3-31-2011 7-47-10 PM From Hypocrisy: “Re: Judy Faulkner. She was quoted as saying at an ONCHIT Policy Committee meeting, ‘What is showing up in blogs — I have seen and sometimes been told about this — is that we have to be careful of an apparent conflict of interest. That is if, in fact, the primary spokesperson for PCAST does have products that would benefit tremendously by this, do we get into — and I know we’re not supposed to judge — the uncomfortable position of an appearance of conflict of interests.’ She’s apparently talking about Microsoft’s Craig Mundie, discussed a lot on HIStalk as a PCAST committee member. Presumably she does not see a conflict of interest herself in serving on the committee.” I didn’t see the quote, but it’s interesting if accurate. Just to clarify for those who don’t follow the confusing cast of government players, Judy wasn’t actually on the PCAST committee that made recommendations to the President that pretty much had HealthVault or Google Health written all over them – the only for-profit company employees on it were Craig Mundie from Microsoft and Eric Schmidt from Google. Judy is on the HIT Policy Committee, which has for-profit members from Kindred Healthcare, WellPoint, Gastroenterology Associates (a private doctor), and Epic (Judy). I wouldn’t think she carries the level of influence over that group that some have said Craig Mundie had over the PCAST report.
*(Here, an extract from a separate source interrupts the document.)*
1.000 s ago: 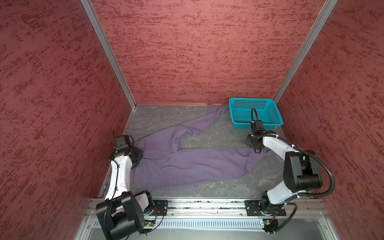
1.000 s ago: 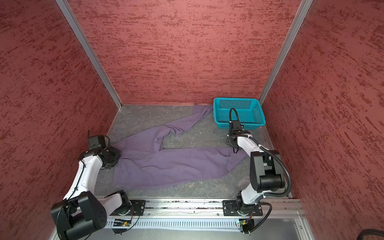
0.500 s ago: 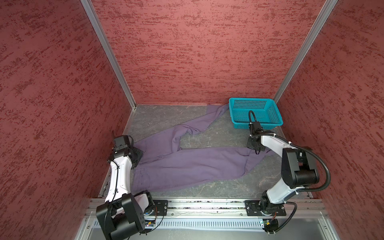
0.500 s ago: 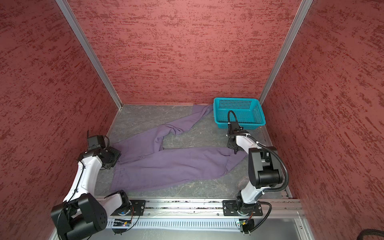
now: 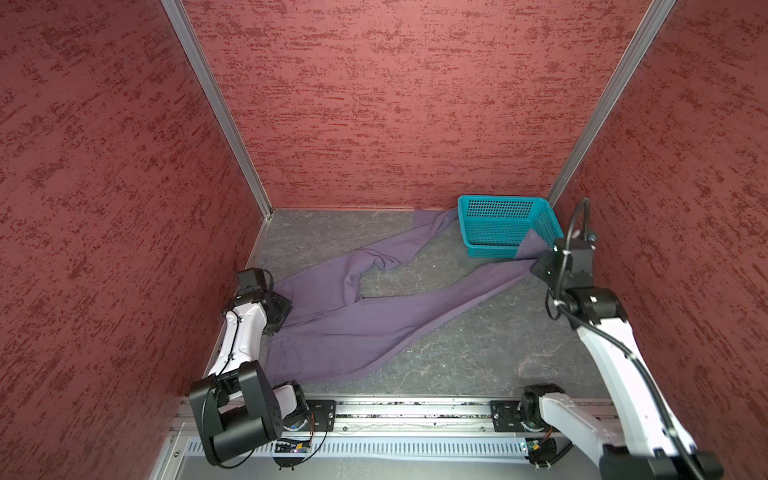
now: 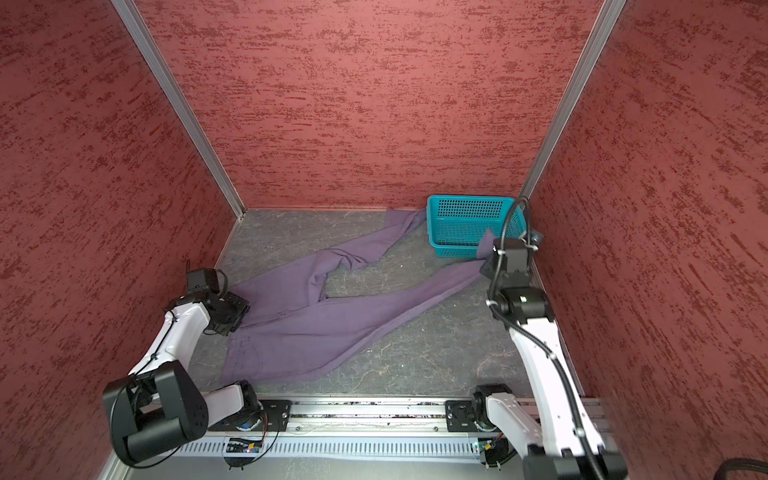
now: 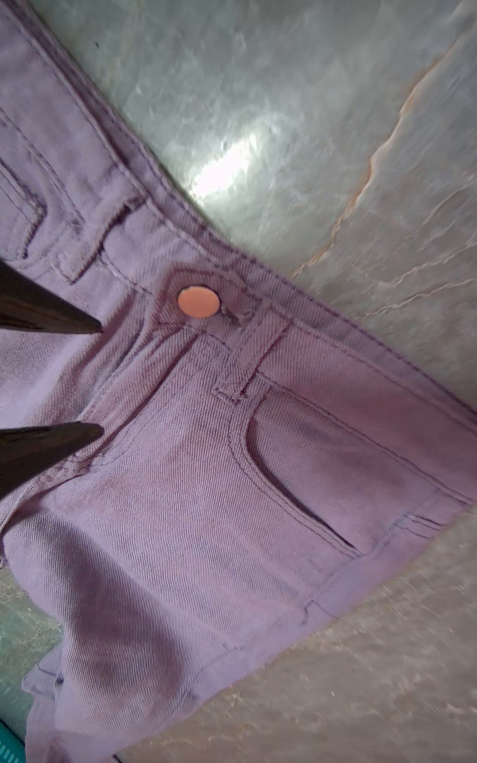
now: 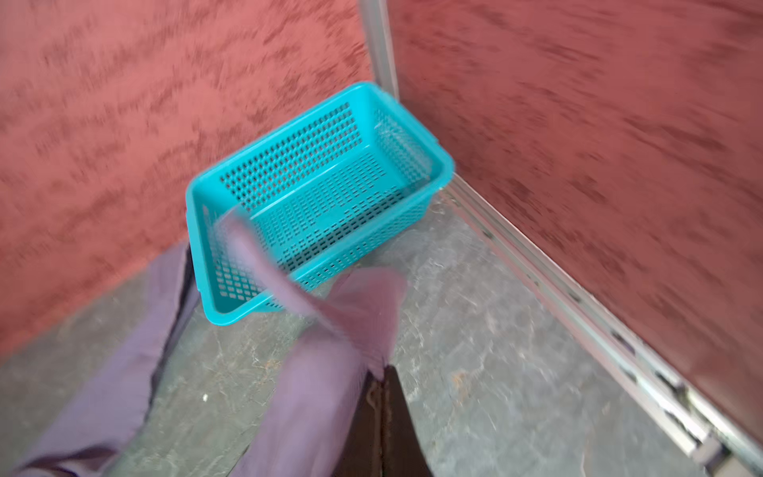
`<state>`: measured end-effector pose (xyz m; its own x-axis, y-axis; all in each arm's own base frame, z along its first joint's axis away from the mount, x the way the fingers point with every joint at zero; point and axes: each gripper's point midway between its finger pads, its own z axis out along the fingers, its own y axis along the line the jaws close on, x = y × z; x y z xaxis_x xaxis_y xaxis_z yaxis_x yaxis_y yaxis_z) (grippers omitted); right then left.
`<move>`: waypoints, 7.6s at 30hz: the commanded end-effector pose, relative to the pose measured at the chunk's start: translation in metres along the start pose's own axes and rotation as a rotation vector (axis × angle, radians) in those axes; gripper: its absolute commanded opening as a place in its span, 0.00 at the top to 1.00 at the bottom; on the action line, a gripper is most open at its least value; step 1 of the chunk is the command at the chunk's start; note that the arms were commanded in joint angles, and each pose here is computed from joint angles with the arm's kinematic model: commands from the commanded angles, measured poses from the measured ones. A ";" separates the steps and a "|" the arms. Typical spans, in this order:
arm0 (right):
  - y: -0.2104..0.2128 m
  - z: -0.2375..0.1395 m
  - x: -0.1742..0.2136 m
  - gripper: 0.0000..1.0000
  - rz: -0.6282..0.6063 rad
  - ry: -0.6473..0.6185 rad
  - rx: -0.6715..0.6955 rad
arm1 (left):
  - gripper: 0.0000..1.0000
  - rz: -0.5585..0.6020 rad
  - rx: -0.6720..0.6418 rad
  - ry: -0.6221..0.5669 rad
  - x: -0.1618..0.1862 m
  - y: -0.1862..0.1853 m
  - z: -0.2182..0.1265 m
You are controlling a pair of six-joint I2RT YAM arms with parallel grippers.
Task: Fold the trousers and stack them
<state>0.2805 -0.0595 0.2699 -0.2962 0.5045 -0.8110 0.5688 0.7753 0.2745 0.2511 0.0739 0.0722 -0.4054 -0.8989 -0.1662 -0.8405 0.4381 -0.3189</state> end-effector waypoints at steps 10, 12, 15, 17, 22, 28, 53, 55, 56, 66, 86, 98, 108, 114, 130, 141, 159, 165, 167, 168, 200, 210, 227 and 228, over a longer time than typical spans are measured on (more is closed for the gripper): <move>-0.044 0.007 0.046 0.22 0.188 0.165 0.087 | 0.63 0.061 0.072 0.042 -0.001 -0.025 0.008; -0.024 0.016 0.037 0.29 0.168 0.180 0.022 | 0.65 0.069 0.068 0.059 0.003 -0.024 0.010; 0.000 0.036 0.051 0.42 0.167 0.263 -0.065 | 0.65 0.074 0.043 0.076 0.011 -0.014 0.012; 0.004 0.049 0.068 0.45 0.186 0.308 -0.086 | 0.64 0.076 0.025 0.077 0.017 -0.004 0.013; -0.002 0.080 0.112 0.45 0.114 0.424 -0.063 | 0.63 0.049 -0.005 0.097 0.024 0.015 0.020; -0.010 0.113 0.153 0.79 0.064 0.572 -0.040 | 0.66 0.003 -0.020 0.135 0.024 0.032 0.032; -0.137 0.171 0.135 0.74 0.263 0.539 0.269 | 0.75 -0.165 -0.101 0.094 0.004 0.081 0.043; -0.156 0.168 0.113 0.74 0.312 0.476 0.298 | 0.75 -0.172 -0.100 0.088 0.002 0.082 0.042; -0.160 0.166 0.103 0.74 0.324 0.446 0.306 | 0.75 -0.174 -0.100 0.087 0.002 0.083 0.041; -0.086 0.140 0.068 0.75 0.252 0.391 0.092 | 0.77 -0.177 -0.058 0.048 -0.006 0.071 0.024; 0.098 0.110 0.238 0.74 -0.311 0.575 -0.316 | 0.54 0.149 0.123 -0.055 0.028 -0.052 -0.039; 0.090 0.098 0.253 0.74 -0.343 0.583 -0.317 | 0.54 0.289 0.117 -0.003 0.067 -0.138 0.006; 0.110 0.088 0.231 0.71 -0.412 0.508 -0.347 | 0.55 0.220 0.040 0.034 0.063 -0.103 0.046; 0.167 0.096 0.243 0.69 -0.497 0.527 -0.426 | 0.56 0.148 0.033 0.037 0.044 -0.079 0.051; 0.322 0.143 0.301 0.55 -0.646 0.558 -0.618 | 0.56 -0.045 -0.012 -0.017 -0.020 -0.002 0.041; 0.358 0.149 0.319 0.53 -0.649 0.541 -0.718 | 0.56 -0.074 -0.041 -0.004 -0.019 0.014 0.041; 0.369 0.141 0.339 1.00 -0.553 0.610 -0.780 | 0.67 -0.137 -0.122 -0.001 -0.035 0.036 0.056; 0.344 0.131 0.334 1.00 -0.602 0.599 -0.756 | 0.77 -0.156 -0.128 -0.021 -0.049 0.034 0.053; 0.325 0.123 0.335 1.00 -0.613 0.615 -0.740 | 0.81 -0.166 -0.132 -0.020 -0.052 0.036 0.051; 0.313 0.119 0.337 1.00 -0.619 0.628 -0.730 | 0.83 -0.173 -0.129 -0.023 -0.054 0.036 0.051; 0.185 0.075 0.335 1.00 -0.596 0.686 -0.553 | 0.24 -0.088 -0.001 -0.006 -0.047 -0.024 0.031; 0.172 0.068 0.334 1.00 -0.572 0.695 -0.543 | 0.26 -0.013 -0.056 0.024 -0.043 -0.066 0.063; 0.185 0.017 0.356 1.00 -0.592 0.746 -0.602 | 1.00 -0.206 -0.078 -0.136 -0.068 0.036 -0.008; 0.192 0.009 0.362 1.00 -0.606 0.753 -0.622 | 0.88 -0.206 -0.072 -0.159 -0.069 0.037 -0.013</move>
<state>0.3062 0.2483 0.0227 -0.8823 -0.0263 -0.4700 -0.2053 0.9200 0.3339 0.2523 0.1442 0.0716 -0.1731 -0.9671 -0.1864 -0.9268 0.2240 -0.3014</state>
3-31-2011 7-47-10 PM From Ludacris: “Re: rogue Meaningful Use. A vendor is e-mailing consultants offering a ‘private label’ EHR they can sell under their own name for a split of the revenue.” The company’s address appears to be a mail drop and the principals aren’t listed, although I found the CEO’s name elsewhere. The vendor’s Version 1.0 product is certified as a Complete EHR Ambulatory and the offer claims companies that want to private label it get their own name on the list of certified products. I suppose ONC didn’t address that issue – where the same product could be sold by multiple vendors under multiple names, each rightfully claiming to be offering a certified product. Certification was intended to reduce buyer risk, not buyer confusion, and some would argue that it has accomplished neither.

4-14-2011 10-03-17 PM

3-31-2011 7-47-10 PM From Dingin: “Re: Epic. You mentioned Oakwood and Singing River. Both were at a recent class in Verona, along with others you probably already knew about: Nebraska Medical Center, Providence Anchorage, Contra Costa, Norton, MUSC, Wake Forest Baptist, University of Cincinnati, and Driscoll Children’s.” I confirmed with MUSC that they’re going only with the ambulatory products, dropping McKesson Practice Partner since it doesn’t work well with MUSC’s TELUS Oacis Health Data Warehouse, but keeping Horizon Clinicals on the inpatient side.

4-14-2011 10-11-31 PM

3-31-2011 7-47-10 PM From Lorenzo: “Re: ICA. What’s going with them? Rumors of problems.” Not so, according to our Informatics Corporation of America contact. “We have just won Wyoming Medicaid HIE through our partnership with ACS, just selected as VOC with Central IL HIE, and we are hiring as fast as we can to keep up with recent wins of Middle TN eHealth Connect and KHIN. We’ve grown by 100% since the beginning of the year and we expect to grow by another 50% by year’s end in employees. Our funding is solid through our primary owners and we are working as hard as ever to meet customer demands. Go-lives of major clients are scheduled over many of our clients in the near future. Nothing could be further from the truth.”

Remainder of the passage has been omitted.